The Grocery Store is My New Target

I think one of the things in life that brings me the most joy is shopping.

Yes, it’s shallow.  I know it says all kinds of negative things about me. It isn’t (necessarily) green, it’s fueled by a lust for material goods, it’s superficial, it costs money . . . the list goes on and on.

But I still love shopping. In my family when we start trading stories about the past, we inevitably tell stories about great sales we loved and attended together, like the Sanger-Harris warehouse sales in the early 80s. The Goodwill 50% Off Moonlight Madness Sale With All The Jewelry. That Great Garage Sale in Grand Prairie. The Estate Sale in Highland Park with all the Boy Scout Stuff. The Star Wars Garage Sale. The Sale With All The Candles.

I am a shopper, and I come from a family of shoppers.

Back in the day when I had a larger paycheck I’d happily go into a Target and spend $200 without really thinking about it.
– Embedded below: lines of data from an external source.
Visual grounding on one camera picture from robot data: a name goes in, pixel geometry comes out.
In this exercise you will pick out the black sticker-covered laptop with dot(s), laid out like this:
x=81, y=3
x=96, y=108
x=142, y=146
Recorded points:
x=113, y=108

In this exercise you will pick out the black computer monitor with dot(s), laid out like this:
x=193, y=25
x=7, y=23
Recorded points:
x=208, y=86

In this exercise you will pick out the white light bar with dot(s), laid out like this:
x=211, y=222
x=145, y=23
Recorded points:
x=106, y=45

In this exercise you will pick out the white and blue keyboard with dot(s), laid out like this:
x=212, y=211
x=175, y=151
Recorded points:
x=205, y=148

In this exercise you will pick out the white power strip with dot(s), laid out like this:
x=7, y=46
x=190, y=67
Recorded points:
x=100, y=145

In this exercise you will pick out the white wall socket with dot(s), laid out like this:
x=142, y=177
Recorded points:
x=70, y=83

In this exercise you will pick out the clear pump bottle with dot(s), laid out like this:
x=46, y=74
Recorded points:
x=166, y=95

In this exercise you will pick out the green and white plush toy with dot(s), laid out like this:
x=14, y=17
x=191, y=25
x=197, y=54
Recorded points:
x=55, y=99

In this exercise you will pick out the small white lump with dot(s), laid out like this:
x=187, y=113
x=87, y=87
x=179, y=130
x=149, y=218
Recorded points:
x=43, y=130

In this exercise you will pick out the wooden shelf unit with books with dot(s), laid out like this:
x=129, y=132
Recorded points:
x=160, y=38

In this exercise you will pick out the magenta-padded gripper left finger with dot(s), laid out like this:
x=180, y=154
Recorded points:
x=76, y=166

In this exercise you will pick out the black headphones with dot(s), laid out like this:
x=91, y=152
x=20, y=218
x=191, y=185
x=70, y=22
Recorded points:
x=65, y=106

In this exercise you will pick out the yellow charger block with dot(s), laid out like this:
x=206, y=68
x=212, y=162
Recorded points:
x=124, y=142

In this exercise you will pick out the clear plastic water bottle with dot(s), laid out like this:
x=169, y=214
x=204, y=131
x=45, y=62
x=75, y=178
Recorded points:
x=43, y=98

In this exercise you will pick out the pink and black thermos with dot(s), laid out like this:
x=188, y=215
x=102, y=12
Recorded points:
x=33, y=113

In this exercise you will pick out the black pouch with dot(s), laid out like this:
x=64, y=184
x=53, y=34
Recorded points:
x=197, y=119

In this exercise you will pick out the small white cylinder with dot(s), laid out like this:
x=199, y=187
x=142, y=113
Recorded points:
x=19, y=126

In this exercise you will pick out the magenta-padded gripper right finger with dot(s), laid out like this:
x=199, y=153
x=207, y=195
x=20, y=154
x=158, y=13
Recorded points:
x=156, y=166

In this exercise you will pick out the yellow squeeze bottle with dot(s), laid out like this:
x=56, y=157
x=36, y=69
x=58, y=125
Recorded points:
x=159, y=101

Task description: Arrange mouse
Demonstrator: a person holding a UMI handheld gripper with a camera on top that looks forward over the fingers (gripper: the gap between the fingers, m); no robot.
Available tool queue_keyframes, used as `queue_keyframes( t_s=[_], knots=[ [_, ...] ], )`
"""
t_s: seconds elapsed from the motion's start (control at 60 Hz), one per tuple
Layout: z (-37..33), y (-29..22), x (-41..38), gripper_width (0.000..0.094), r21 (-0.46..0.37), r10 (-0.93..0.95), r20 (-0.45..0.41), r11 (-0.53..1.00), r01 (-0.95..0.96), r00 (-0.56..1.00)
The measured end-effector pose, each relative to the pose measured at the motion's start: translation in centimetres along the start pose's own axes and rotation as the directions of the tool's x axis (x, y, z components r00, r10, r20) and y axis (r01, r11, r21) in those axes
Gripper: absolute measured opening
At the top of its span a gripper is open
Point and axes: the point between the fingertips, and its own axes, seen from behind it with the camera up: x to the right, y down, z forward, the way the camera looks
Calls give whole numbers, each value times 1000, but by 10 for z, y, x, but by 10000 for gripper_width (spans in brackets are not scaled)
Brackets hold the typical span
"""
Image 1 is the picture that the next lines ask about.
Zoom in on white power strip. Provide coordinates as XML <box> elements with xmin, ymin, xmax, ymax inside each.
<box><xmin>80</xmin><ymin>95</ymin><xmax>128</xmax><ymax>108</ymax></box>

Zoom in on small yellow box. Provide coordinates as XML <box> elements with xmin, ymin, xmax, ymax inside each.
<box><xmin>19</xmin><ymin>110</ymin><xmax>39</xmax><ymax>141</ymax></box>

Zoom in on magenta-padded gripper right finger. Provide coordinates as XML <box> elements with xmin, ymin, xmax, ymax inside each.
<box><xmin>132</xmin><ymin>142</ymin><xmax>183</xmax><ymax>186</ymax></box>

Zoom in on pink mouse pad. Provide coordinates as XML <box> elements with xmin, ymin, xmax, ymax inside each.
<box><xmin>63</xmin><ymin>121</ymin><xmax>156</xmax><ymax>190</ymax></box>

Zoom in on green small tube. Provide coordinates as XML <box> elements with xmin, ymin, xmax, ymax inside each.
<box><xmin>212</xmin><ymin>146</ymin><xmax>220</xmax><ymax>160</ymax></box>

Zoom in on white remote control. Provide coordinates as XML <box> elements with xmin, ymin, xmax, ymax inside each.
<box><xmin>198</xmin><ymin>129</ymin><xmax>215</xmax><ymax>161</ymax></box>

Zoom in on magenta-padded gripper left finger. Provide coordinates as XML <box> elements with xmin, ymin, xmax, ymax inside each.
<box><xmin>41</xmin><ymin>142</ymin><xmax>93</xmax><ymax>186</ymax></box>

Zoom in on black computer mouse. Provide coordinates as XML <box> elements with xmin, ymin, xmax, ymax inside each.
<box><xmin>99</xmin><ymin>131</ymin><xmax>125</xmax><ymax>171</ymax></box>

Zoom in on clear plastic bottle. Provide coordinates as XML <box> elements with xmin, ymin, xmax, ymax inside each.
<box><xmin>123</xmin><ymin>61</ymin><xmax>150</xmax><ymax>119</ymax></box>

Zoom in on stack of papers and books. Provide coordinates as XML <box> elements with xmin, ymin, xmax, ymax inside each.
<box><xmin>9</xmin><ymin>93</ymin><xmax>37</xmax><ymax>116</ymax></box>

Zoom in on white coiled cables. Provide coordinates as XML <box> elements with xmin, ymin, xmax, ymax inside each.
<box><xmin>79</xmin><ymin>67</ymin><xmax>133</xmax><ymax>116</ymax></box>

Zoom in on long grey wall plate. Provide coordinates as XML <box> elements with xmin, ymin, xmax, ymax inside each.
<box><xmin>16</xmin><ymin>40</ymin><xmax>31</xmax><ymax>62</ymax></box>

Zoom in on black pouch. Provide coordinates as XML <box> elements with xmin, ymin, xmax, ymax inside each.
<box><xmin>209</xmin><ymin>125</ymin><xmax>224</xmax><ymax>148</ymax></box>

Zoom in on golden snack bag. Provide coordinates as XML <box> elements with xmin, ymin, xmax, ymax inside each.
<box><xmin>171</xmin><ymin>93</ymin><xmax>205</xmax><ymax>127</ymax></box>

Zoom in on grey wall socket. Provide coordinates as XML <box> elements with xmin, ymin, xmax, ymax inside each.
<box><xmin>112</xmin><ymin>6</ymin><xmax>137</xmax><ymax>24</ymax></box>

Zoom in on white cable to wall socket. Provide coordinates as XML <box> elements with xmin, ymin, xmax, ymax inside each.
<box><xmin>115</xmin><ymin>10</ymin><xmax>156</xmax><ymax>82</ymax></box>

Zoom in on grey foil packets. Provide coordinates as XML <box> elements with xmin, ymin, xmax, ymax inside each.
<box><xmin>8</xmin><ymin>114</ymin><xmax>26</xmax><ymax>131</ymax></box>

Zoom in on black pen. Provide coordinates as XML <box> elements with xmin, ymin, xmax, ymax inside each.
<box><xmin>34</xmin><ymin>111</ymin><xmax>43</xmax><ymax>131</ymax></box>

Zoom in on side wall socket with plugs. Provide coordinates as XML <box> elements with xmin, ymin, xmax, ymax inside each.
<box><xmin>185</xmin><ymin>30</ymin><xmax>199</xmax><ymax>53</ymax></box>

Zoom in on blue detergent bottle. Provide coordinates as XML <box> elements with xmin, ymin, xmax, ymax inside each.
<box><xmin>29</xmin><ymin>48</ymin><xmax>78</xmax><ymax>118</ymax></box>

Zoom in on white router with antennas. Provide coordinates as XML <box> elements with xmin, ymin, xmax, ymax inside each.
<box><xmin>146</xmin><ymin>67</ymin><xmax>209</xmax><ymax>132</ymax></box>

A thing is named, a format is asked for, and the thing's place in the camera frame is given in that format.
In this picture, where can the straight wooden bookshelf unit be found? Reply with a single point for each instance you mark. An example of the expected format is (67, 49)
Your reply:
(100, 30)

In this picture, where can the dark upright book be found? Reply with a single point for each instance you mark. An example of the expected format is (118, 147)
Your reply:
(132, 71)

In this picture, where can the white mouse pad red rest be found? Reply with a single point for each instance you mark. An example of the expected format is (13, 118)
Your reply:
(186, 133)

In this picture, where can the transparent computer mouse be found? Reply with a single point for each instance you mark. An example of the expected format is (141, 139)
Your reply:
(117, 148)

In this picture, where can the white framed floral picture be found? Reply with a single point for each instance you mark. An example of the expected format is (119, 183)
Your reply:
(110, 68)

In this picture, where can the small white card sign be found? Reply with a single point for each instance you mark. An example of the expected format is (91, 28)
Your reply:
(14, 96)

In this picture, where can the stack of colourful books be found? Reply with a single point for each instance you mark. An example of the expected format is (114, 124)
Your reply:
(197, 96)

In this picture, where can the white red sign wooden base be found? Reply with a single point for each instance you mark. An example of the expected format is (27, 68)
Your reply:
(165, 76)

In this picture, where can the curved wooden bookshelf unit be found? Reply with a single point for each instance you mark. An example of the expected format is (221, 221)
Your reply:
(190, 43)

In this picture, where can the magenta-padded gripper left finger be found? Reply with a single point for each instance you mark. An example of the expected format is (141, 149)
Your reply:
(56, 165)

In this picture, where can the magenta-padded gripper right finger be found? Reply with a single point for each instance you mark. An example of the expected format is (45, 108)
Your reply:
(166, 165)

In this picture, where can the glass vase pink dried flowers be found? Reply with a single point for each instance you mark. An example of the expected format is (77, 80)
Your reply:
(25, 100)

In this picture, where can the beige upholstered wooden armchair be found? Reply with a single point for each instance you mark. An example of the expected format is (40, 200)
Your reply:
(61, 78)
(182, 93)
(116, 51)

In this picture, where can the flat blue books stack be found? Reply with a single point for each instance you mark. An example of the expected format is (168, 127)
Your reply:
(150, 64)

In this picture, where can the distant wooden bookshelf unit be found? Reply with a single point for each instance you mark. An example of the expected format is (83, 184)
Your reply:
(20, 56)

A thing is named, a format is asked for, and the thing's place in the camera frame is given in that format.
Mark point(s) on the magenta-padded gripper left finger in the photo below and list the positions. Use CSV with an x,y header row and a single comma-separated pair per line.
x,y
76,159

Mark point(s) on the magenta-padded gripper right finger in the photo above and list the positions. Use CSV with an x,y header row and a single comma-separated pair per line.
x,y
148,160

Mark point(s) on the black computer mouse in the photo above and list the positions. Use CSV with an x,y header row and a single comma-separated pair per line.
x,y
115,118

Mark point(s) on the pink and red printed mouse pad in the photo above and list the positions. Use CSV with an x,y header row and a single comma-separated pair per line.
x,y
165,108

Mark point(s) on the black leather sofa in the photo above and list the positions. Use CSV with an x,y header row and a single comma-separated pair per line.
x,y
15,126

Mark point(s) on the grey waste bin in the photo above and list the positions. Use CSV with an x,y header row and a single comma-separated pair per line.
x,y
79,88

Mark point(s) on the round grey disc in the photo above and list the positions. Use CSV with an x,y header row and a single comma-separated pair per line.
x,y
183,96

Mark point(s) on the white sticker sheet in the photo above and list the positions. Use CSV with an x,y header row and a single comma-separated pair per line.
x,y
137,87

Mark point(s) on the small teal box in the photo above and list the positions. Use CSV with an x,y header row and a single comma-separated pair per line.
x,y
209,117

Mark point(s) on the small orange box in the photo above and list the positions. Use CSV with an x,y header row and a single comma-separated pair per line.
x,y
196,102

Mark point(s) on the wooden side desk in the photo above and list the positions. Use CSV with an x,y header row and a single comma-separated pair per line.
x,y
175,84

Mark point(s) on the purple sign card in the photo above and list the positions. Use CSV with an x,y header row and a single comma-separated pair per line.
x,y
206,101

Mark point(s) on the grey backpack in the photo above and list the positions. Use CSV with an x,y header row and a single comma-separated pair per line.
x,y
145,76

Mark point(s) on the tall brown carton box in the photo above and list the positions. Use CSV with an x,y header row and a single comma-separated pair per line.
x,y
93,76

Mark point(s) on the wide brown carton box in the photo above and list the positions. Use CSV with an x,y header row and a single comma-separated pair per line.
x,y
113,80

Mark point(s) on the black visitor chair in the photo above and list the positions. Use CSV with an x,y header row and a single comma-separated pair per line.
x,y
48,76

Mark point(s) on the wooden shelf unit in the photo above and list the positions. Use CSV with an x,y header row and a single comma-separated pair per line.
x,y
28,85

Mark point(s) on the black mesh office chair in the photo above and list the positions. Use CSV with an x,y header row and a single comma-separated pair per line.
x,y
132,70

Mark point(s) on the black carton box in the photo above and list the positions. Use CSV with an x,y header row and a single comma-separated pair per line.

I wasn’t in debt, I didn’t go on many vacations, and the stuff made me happy. I bought things that were cool simply because I liked them. I don’t regret the things I purchased. I’m happy I bought cool when I had a chance, because all those past purchases make my current home cool, and that’s important to me.

But I realize I can’t spend like that any longer, so I’m distressed to realize I’m treating grocery stores the way I treated Target. Even though I have a list, I sometimes breeze through the store, throwing things in my cart that I don’t have a planned use for, but that I’ve seen on cooking blogs and may want in the future.

For example, this week the clearance shelf at HEB called my name, and I bought Turbinado sugar for 50% off, and some dried banana chips for $1.00, and matcha powder for $12.00, which isn’t even a good price. I don’t have plans for any of this. The sugar is the most worrisome of the purchases as I don’t bake, so rarely use sugar. It’s taken me well over a year to use a quarter pound of plain granulated sugar, and now I’m buying a fancy sugar?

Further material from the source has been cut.